* What is required *
The copy you give must match the lines from the top of the data through the line containing "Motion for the" exactly, and it must hold no pictures.
##########
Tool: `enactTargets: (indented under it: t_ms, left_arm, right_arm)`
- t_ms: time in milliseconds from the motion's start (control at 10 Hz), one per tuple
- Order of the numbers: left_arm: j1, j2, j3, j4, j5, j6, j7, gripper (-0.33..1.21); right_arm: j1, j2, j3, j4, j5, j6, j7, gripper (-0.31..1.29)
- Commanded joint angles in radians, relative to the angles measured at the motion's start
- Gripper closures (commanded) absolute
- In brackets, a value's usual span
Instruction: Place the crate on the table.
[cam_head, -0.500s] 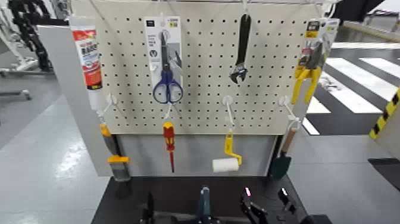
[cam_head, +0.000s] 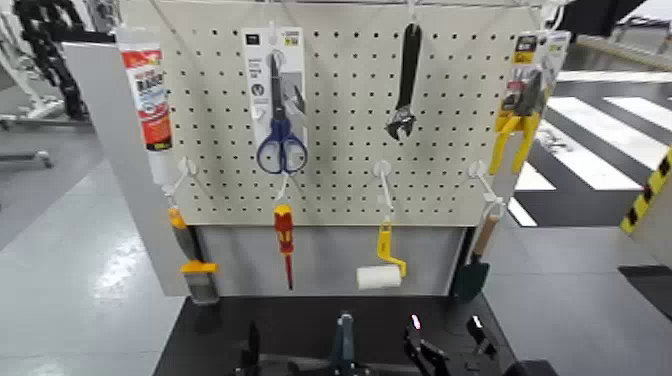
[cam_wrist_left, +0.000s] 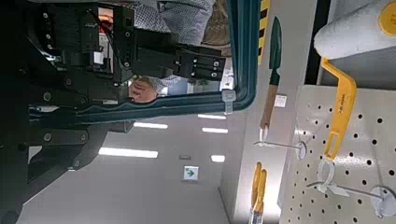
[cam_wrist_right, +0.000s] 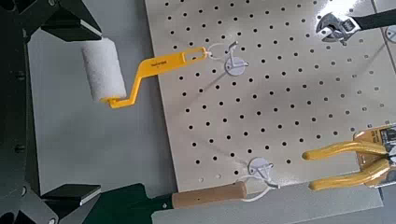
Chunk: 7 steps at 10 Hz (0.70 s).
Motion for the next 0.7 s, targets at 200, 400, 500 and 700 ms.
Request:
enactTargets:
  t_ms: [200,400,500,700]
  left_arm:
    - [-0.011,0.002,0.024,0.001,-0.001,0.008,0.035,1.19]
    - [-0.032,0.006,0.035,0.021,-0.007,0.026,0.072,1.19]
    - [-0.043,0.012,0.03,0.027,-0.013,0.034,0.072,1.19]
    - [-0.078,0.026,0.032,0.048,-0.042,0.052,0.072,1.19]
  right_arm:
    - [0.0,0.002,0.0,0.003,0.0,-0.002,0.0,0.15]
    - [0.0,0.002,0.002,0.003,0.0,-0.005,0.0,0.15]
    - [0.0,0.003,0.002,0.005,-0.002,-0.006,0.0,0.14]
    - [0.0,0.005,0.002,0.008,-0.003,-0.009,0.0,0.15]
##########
* Problem solution *
Tool: `enactTargets: (indented under it: t_ms, left_arm, right_arm)`
- t_ms: time in milliseconds from the motion's start (control at 10 Hz), one per tuple
- Order of the numbers: left_arm: j1, j2, j3, j4, j5, j6, j7, gripper (-0.33..1.21); right_arm: j1, j2, j3, j4, j5, j6, j7, gripper (-0.31..1.29)
- Commanded joint angles in radians, relative to the angles measured at the motion's start
- Gripper closures (commanded) absolute
- In brackets, a value's usual span
Instruction: Place the crate on the table.
[cam_head, -0.500s] 
[cam_head, +0.000s] 
[cam_wrist_left, +0.000s] 
[cam_wrist_right, +0.000s] 
Chunk: 7 steps at 10 Hz (0.70 s).
Motion for the next 0.7 s, targets at 200, 400, 500 and 700 ms.

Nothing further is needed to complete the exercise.